The task: Go through the data underneath and report how many lines hold the string "that", giving only the number.

[Stored data]

++++++++

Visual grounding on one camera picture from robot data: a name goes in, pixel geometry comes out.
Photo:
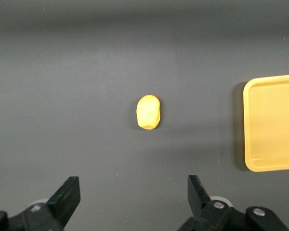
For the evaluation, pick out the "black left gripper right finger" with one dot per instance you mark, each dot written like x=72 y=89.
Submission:
x=198 y=199

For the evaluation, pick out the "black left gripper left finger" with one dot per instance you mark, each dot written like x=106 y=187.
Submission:
x=62 y=199

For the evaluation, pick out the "yellow potato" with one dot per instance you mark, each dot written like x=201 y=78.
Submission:
x=148 y=111

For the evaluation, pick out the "yellow plastic tray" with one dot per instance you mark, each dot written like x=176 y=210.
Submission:
x=272 y=122

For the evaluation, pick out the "dark grey table mat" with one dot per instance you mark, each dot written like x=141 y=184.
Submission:
x=62 y=72

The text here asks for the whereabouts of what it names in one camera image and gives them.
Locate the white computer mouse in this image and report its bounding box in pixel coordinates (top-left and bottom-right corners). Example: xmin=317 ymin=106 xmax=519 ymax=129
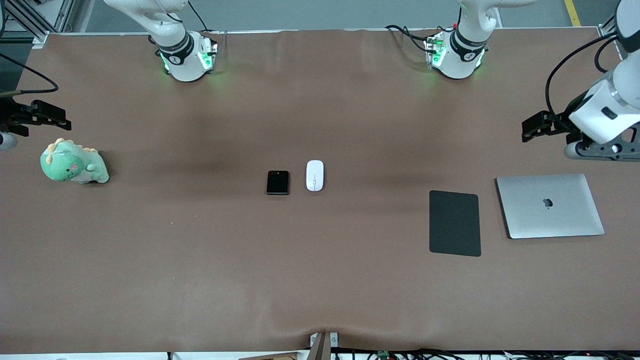
xmin=305 ymin=160 xmax=325 ymax=192

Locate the black mouse pad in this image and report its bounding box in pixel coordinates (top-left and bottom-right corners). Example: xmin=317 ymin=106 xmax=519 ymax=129
xmin=429 ymin=190 xmax=482 ymax=258

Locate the black folded phone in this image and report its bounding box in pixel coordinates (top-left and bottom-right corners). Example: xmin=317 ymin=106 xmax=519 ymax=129
xmin=266 ymin=170 xmax=290 ymax=196

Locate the green dinosaur plush toy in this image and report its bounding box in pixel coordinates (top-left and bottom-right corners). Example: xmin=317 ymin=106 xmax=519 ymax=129
xmin=40 ymin=138 xmax=110 ymax=185

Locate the silver closed laptop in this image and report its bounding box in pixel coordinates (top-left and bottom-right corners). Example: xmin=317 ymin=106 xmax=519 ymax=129
xmin=496 ymin=173 xmax=605 ymax=240

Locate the brown table cover cloth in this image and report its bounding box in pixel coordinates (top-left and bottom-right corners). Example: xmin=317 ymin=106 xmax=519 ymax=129
xmin=0 ymin=27 xmax=640 ymax=354

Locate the black left arm loop cable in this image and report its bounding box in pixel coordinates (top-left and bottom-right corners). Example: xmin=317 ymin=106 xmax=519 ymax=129
xmin=593 ymin=37 xmax=617 ymax=74

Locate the aluminium frame corner profile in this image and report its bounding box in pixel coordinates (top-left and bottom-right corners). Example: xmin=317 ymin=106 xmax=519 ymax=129
xmin=597 ymin=15 xmax=640 ymax=52

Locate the aluminium frame with diagonal struts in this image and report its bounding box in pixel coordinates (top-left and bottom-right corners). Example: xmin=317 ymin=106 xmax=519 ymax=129
xmin=0 ymin=0 xmax=77 ymax=49

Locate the black left base cable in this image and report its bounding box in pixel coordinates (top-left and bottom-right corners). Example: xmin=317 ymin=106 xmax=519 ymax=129
xmin=385 ymin=24 xmax=437 ymax=54

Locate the black base cable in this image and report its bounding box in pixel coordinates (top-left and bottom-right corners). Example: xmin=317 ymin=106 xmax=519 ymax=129
xmin=385 ymin=24 xmax=437 ymax=54
xmin=188 ymin=0 xmax=228 ymax=49

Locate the black right base cable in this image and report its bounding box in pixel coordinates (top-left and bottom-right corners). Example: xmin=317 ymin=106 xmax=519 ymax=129
xmin=188 ymin=0 xmax=228 ymax=49

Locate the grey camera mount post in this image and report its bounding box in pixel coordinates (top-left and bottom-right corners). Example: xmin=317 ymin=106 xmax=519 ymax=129
xmin=307 ymin=331 xmax=339 ymax=360

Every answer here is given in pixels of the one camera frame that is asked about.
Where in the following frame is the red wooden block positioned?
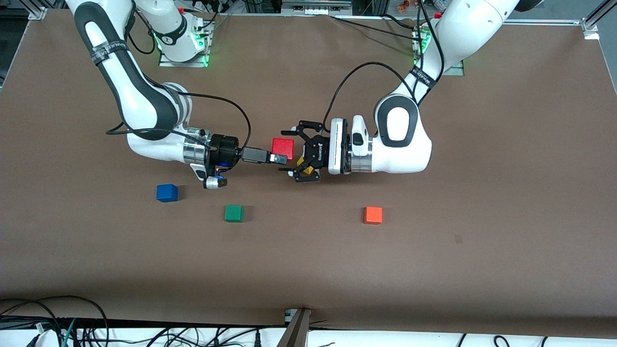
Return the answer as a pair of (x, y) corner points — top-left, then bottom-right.
(272, 138), (295, 160)

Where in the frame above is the blue wooden block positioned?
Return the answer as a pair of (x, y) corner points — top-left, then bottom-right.
(156, 184), (179, 203)

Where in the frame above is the white power strip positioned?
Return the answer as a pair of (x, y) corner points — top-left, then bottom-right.
(282, 0), (353, 15)

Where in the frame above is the aluminium profile bar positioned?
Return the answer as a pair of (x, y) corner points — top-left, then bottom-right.
(277, 308), (312, 347)

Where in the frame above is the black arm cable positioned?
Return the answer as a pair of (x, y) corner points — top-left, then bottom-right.
(106, 10), (252, 151)
(322, 0), (446, 127)

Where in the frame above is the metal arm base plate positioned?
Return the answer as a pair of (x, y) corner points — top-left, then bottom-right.
(414, 29), (465, 76)
(159, 19), (213, 68)

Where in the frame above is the black table cable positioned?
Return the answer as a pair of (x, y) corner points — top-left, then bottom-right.
(330, 14), (420, 41)

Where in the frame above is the black looped cable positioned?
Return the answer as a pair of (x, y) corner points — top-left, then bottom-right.
(0, 295), (109, 347)

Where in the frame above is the teal cable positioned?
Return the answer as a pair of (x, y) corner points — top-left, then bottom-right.
(63, 318), (78, 347)

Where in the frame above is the aluminium frame rail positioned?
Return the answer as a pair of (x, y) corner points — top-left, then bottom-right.
(506, 18), (586, 26)

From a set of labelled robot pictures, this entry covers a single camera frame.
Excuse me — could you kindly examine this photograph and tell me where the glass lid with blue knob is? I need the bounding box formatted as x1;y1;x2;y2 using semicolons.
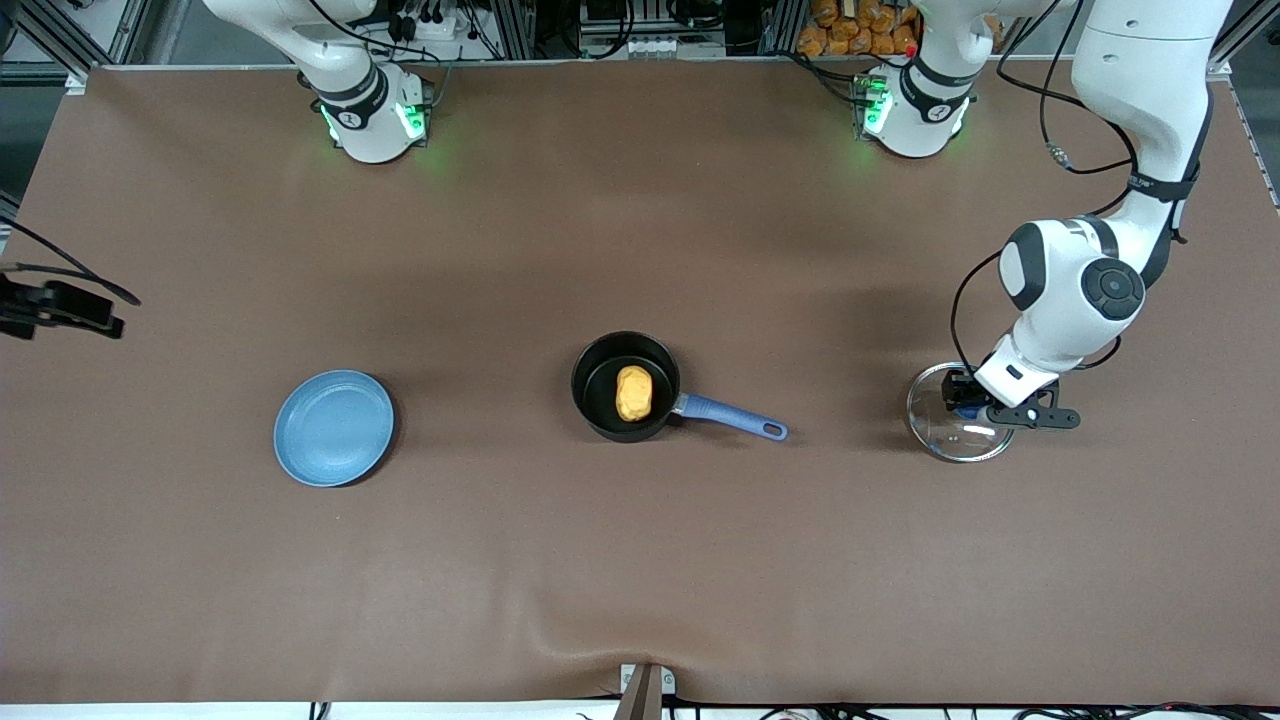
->
906;362;1020;465

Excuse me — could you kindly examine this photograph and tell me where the yellow potato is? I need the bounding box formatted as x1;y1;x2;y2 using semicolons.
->
615;365;655;423

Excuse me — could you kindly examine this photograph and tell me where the blue plate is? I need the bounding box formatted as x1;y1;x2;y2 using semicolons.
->
273;370;397;489

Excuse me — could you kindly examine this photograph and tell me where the brown table mat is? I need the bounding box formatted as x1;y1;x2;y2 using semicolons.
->
0;55;1280;706

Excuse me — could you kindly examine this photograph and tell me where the bag of orange snacks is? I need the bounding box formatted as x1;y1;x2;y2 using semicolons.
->
797;0;919;58

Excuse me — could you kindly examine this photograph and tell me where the white power strip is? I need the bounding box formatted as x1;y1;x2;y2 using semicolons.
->
403;8;473;43

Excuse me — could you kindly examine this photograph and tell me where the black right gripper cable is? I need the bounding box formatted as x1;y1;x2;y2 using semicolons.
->
0;218;143;307

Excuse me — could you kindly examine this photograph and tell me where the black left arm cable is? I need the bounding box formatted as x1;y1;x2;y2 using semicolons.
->
947;0;1193;377

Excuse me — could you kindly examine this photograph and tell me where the black pot with blue handle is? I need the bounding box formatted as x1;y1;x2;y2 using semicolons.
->
571;331;791;444

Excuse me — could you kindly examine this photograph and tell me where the metal table clamp bracket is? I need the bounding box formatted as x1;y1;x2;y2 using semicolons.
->
618;663;677;720

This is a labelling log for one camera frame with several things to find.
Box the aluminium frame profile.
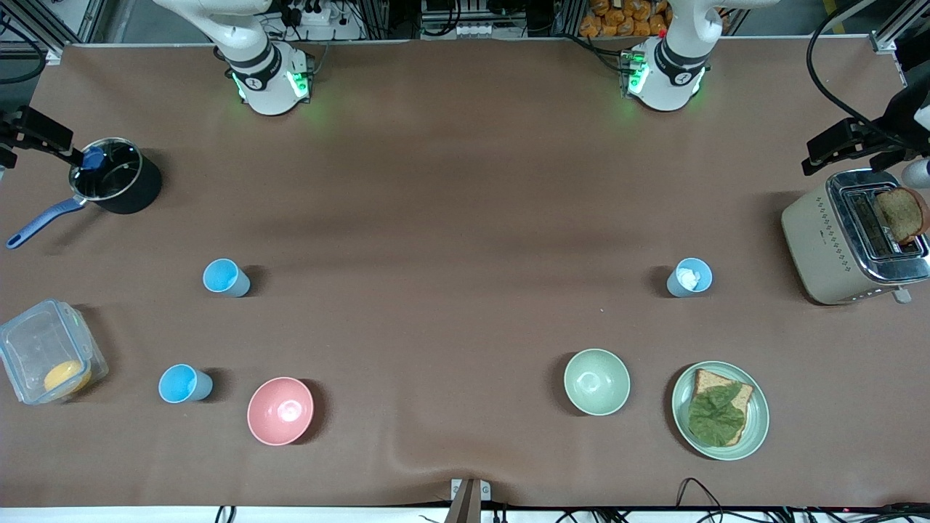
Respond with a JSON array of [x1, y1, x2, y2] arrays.
[[872, 0, 930, 73], [0, 0, 110, 62]]

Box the pale green plate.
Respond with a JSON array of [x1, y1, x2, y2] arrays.
[[671, 361, 770, 461]]

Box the brown bread slice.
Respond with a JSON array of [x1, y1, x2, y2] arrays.
[[689, 368, 755, 447]]

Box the clear plastic food container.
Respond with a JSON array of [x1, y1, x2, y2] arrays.
[[0, 299, 110, 405]]

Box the pink bowl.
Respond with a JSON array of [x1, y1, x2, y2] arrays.
[[247, 376, 315, 446]]

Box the bag of orange buns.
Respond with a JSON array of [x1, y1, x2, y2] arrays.
[[579, 0, 671, 38]]

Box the glass lid blue knob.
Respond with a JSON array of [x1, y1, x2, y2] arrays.
[[70, 140, 140, 200]]

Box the black saucepan blue handle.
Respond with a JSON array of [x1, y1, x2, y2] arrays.
[[6, 137, 163, 250]]

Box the metal table clamp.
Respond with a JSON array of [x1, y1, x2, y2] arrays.
[[450, 478, 491, 523]]

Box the brown table cloth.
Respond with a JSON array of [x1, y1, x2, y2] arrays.
[[0, 40, 930, 509]]

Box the light blue plastic cup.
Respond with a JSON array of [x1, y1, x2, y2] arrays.
[[203, 259, 251, 299], [666, 258, 713, 299], [158, 364, 214, 404]]

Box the orange round food piece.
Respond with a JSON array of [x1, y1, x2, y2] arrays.
[[44, 361, 93, 397]]

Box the dark toast slice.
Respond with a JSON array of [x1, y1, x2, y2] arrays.
[[875, 187, 929, 246]]

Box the white power strip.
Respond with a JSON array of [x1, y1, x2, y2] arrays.
[[287, 0, 353, 41]]

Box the beige chrome toaster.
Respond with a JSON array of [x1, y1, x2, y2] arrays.
[[782, 169, 930, 306]]

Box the pale green bowl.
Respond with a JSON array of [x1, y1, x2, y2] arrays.
[[564, 349, 631, 417]]

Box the green lettuce leaf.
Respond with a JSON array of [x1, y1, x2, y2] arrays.
[[688, 383, 747, 445]]

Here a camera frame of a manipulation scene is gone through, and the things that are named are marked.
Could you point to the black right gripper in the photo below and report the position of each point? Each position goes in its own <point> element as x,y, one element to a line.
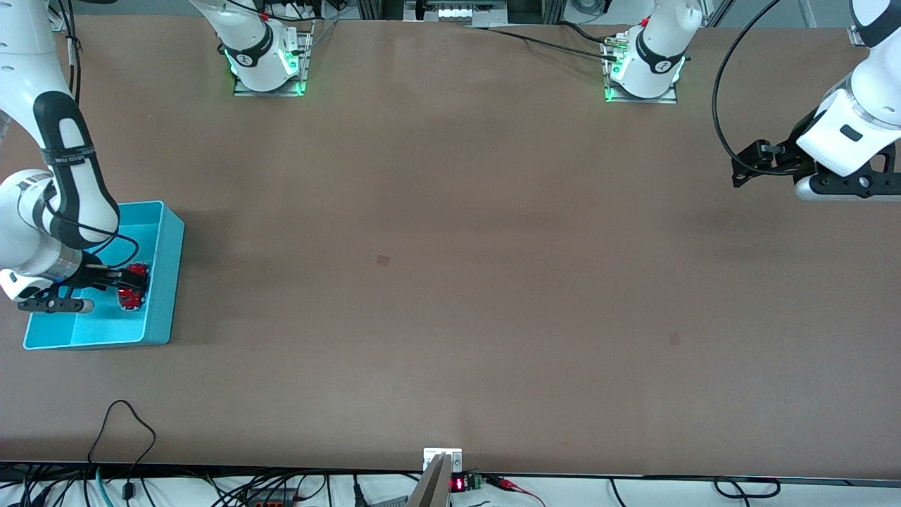
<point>91,276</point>

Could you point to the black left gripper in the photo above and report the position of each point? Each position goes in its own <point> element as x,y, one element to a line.
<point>787,160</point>

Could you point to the red beetle toy car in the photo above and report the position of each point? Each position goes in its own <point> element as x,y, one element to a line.
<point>130,299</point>

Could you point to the black plug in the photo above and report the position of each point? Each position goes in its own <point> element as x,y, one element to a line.
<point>359,491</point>

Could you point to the red LED display module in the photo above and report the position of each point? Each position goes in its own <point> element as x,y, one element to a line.
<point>458,484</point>

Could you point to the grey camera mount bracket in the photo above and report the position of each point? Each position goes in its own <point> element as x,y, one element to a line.
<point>431,489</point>

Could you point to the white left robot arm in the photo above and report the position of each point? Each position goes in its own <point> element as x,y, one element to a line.
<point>866,105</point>

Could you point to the green terminal block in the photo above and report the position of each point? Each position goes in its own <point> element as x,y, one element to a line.
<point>474,482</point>

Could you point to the white mounting plate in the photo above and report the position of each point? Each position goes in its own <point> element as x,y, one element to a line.
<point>431,458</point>

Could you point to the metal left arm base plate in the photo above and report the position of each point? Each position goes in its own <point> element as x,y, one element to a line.
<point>640,100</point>

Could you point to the white power strip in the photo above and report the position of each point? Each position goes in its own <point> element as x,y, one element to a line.
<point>464,13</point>

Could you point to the blue plastic box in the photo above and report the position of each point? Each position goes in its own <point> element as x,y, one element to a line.
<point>105,324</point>

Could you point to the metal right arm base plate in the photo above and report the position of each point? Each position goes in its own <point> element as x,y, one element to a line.
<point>267,91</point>

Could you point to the red clip leads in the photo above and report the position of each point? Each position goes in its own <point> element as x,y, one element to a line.
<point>507,484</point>

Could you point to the orange black power strip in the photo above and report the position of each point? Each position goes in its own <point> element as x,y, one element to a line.
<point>271,498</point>

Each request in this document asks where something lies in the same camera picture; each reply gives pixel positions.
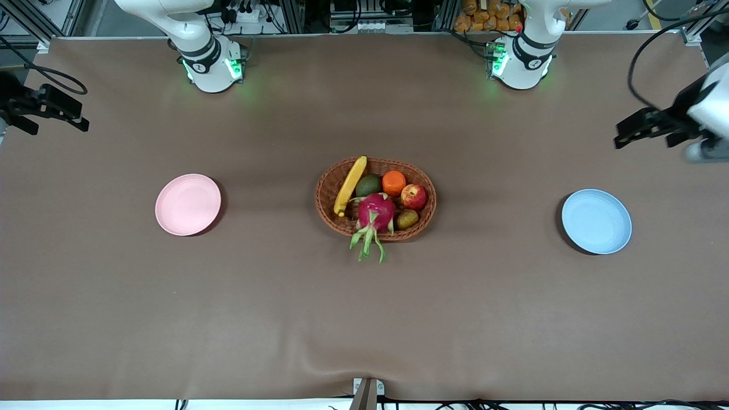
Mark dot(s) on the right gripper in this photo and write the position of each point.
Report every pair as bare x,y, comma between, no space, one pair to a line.
12,95

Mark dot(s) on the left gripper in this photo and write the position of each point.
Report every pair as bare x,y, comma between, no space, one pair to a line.
679,109

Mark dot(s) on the red yellow apple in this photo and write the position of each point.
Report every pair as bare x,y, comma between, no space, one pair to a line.
414,197

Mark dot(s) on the yellow banana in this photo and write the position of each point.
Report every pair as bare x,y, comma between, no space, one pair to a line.
350,185

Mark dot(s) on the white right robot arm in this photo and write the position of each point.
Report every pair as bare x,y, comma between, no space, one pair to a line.
211,68

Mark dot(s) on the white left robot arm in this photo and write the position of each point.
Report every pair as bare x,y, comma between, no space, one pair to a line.
524,68

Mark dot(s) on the blue plate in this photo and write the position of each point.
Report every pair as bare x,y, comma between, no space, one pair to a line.
596,221

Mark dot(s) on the pink plate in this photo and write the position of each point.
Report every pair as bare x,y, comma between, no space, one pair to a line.
188,205

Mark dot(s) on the white power strip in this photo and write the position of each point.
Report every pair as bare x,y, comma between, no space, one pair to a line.
242,15

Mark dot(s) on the brown green kiwi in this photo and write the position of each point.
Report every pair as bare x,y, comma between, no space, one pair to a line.
407,219

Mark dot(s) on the orange tangerine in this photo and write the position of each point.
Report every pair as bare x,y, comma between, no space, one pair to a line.
394,183

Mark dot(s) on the pink dragon fruit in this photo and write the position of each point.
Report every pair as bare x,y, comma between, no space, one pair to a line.
376,212

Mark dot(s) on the green avocado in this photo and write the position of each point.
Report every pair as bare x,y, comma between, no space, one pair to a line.
369,185

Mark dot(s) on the brown wicker basket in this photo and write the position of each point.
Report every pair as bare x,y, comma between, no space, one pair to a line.
330,208

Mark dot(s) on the grey control box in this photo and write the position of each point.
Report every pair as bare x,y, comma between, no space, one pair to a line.
370,20

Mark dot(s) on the brown table cloth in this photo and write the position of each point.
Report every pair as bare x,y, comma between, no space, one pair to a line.
364,319

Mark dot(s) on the silver aluminium frame profile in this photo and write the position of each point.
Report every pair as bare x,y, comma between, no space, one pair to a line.
697,31
34,23

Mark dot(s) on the metal table edge bracket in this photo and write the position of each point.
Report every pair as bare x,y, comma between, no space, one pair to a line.
365,394

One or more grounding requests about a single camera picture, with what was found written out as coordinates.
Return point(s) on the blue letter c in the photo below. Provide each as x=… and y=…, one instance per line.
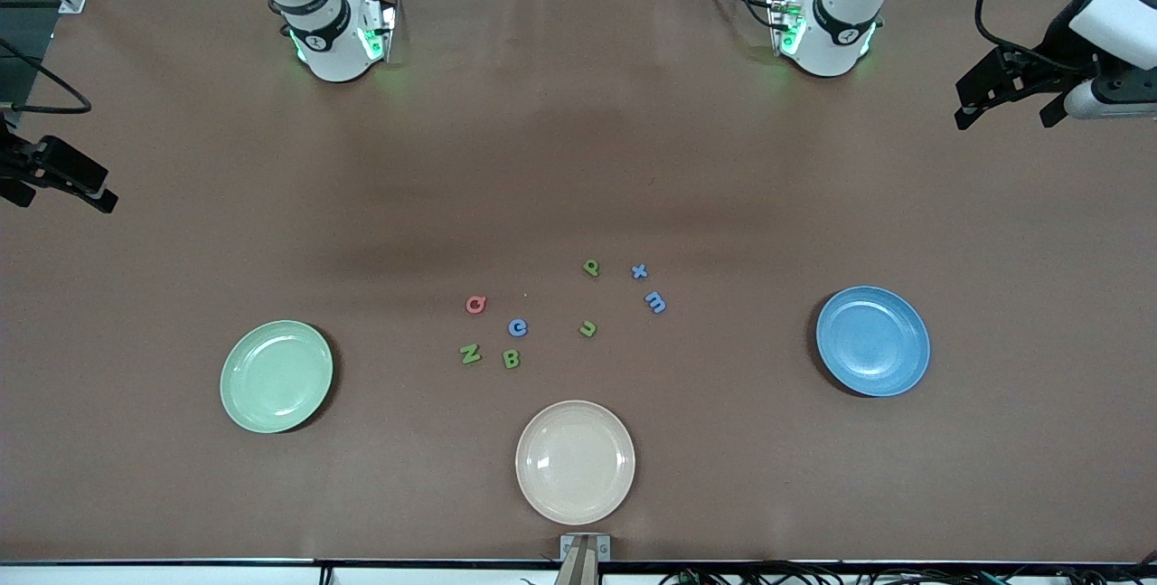
x=512, y=328

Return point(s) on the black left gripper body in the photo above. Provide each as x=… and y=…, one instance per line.
x=1056, y=50

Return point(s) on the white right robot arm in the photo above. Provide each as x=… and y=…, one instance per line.
x=330, y=42

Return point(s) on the green letter p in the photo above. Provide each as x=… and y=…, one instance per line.
x=593, y=272

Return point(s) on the blue letter x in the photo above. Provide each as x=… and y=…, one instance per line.
x=639, y=271

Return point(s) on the red foam letter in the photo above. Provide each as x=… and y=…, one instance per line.
x=469, y=306

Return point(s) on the white table edge rail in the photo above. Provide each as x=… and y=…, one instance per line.
x=181, y=577

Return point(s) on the green plate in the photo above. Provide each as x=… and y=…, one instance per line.
x=277, y=377

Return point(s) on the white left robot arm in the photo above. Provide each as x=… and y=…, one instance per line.
x=827, y=33

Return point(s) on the green letter u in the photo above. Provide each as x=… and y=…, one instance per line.
x=589, y=332

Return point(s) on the grey metal bracket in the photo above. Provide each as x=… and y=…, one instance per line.
x=566, y=549

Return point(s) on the blue plate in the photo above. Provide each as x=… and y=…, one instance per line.
x=872, y=341

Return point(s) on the blue letter m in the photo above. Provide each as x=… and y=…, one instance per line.
x=655, y=302

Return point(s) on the beige plate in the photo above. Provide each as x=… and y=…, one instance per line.
x=575, y=463

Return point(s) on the green letter B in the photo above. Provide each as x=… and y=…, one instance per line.
x=507, y=359

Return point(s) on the brown table cover sheet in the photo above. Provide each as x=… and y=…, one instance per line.
x=578, y=160

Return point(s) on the green letter N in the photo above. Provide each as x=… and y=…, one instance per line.
x=470, y=354

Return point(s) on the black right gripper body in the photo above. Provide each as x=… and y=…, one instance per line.
x=11, y=162

++++++++

Answer below: 2